Цури оторвал взгляд от питы и с набитым ртом изрек:

— Чувствуешь себя героем, да, Шостак? Это лишь потому, что твой дылда-братец рядышком. Но даже он знает — если вы проторчите здесь, пока я не прикончу питу, все его метр восемьдесят, и даже его мать, ни капли ему не помогут, и я таки подпорчу вам обоим портрет!

— Чего ты разошелся? — сказал Гильад. — В конце концов, Рани говорил то, что он думает.

Цури не обратил на него ни малейшего внимания, только нагнулся ко мне со своей питой и велел, чтобы я последил за своим ртом, иначе он не знает, что мне сделает.

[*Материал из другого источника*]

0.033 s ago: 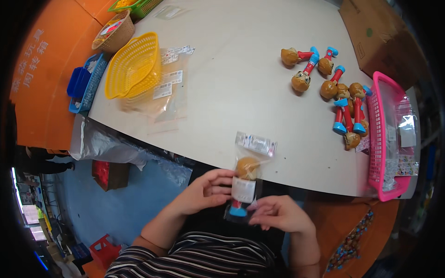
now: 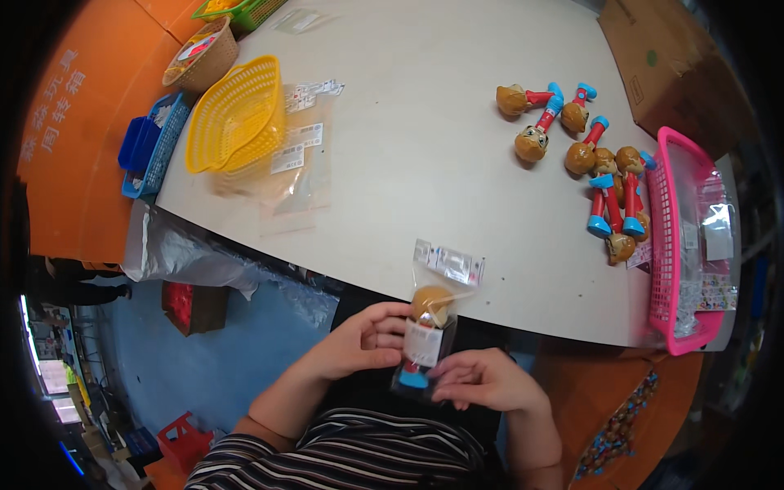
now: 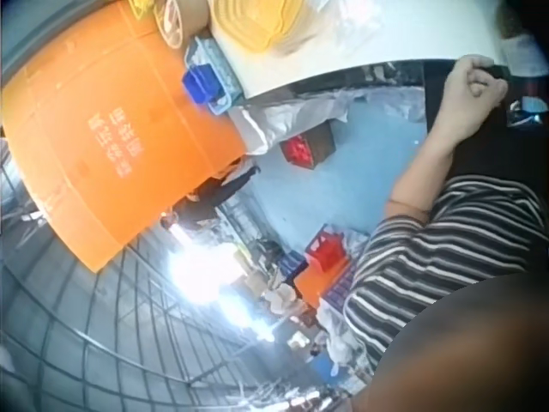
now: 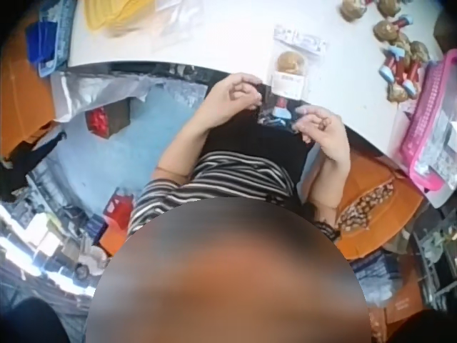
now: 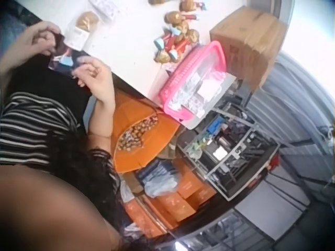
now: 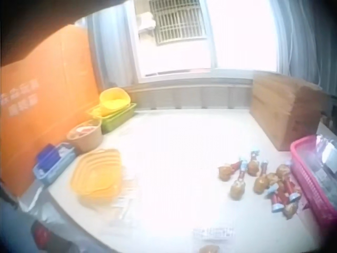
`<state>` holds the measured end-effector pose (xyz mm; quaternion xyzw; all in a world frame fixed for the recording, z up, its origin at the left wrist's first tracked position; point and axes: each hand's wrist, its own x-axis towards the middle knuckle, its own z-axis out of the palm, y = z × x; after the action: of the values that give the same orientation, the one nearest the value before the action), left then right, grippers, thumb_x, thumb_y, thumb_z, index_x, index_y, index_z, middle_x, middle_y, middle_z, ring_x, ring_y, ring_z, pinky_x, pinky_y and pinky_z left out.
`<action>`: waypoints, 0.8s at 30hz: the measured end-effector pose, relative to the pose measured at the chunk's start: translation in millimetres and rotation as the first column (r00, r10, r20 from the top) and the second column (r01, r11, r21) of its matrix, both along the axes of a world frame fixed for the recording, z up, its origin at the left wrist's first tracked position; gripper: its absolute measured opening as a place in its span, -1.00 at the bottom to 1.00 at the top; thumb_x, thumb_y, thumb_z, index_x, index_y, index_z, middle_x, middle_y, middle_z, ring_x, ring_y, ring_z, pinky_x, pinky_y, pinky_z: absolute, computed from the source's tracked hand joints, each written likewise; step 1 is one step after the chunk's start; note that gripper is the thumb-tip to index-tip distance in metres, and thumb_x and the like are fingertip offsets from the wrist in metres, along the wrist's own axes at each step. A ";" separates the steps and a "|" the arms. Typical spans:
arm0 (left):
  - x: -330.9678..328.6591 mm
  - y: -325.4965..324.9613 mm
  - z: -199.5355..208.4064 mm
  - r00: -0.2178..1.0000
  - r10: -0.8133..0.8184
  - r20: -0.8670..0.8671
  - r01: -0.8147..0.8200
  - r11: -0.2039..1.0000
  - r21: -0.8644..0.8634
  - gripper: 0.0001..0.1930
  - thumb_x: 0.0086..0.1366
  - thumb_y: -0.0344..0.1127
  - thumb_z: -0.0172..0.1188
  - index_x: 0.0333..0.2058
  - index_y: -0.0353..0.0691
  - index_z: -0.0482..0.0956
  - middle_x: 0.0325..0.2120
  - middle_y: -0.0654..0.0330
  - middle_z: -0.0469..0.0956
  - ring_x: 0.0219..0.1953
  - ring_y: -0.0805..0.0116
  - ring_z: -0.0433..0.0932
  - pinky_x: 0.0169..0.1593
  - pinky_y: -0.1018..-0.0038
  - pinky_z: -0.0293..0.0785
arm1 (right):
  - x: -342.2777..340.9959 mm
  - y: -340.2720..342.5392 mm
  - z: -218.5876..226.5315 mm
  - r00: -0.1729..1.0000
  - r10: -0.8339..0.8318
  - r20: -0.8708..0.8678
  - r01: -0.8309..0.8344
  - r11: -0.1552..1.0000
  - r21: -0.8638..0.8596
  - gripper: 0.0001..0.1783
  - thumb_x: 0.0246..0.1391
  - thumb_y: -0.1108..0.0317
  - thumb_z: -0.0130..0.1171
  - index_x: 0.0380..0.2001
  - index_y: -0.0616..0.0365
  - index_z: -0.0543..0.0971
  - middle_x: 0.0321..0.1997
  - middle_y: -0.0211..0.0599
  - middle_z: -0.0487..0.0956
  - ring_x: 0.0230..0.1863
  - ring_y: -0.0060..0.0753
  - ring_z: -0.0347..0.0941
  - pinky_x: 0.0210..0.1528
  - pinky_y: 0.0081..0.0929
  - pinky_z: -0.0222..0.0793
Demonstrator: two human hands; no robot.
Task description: Packaging small handheld toys into plastic bags and sealing them at a workstation.
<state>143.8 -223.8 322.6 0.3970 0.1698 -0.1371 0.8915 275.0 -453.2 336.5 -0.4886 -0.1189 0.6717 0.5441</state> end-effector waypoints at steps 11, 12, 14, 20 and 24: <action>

Мы с Гильадом ушли оттуда, и я никому ничего не рассказал. И никому так и не удалось узнать, кем был этот Человек без головы. По виду его члена полиция определила, что он не еврей, но осталось неизвестным, кто это сделал и почему. Мой отец говорит, что когда-то в Израиле женщина могла идти по улице глубокой ночью и ничего, кроме арабов, не бояться. А сегодня здесь уже как в Америке: люди курят травку и во дворе школы валяются обезглавленные трупы. И никого это не волнует! И мама, которая всегда старается всех успокоить, сказала ему, что все-таки, может быть, все ошибаются, и этот, без головы, просто покончил с собой, или упал в темноте, и какое-то животное утащило его голову. Когда отец говорил обо всем этом, мне вдруг захотелось рассказать о Цури, но я вспомнил, как Гильад дрожал от страха, и спросил себя — зачем? Если он не еврей, так, ясное дело, детей у него нет, а даже если и есть, они понятия не имеют, что он умер. И рассказать о Цури, значит, самому хорошенько схлопотать, и причинить неприятности каким-то детям, живущим в Румынии или Польше, и думающим, что их отец сейчас работает, или чудно проводит время в далекой стране.

После летних каникул я начал учиться в девятом классе, а подружка Гильада стала ему давать. Цури бросил школу и пошел работать на стоянку у супермаркета. У меня тоже появилась подружка, которая ничего мне не давала, разве что иногда поцеловать. Звали ее Мерав, и были у нее такие черные глаза, каких вы никогда не видели, а губы всегда казались влажными, и еще ямочка на подбородке, точно такая же, как по словам Гильада, была у этого Человека без головы.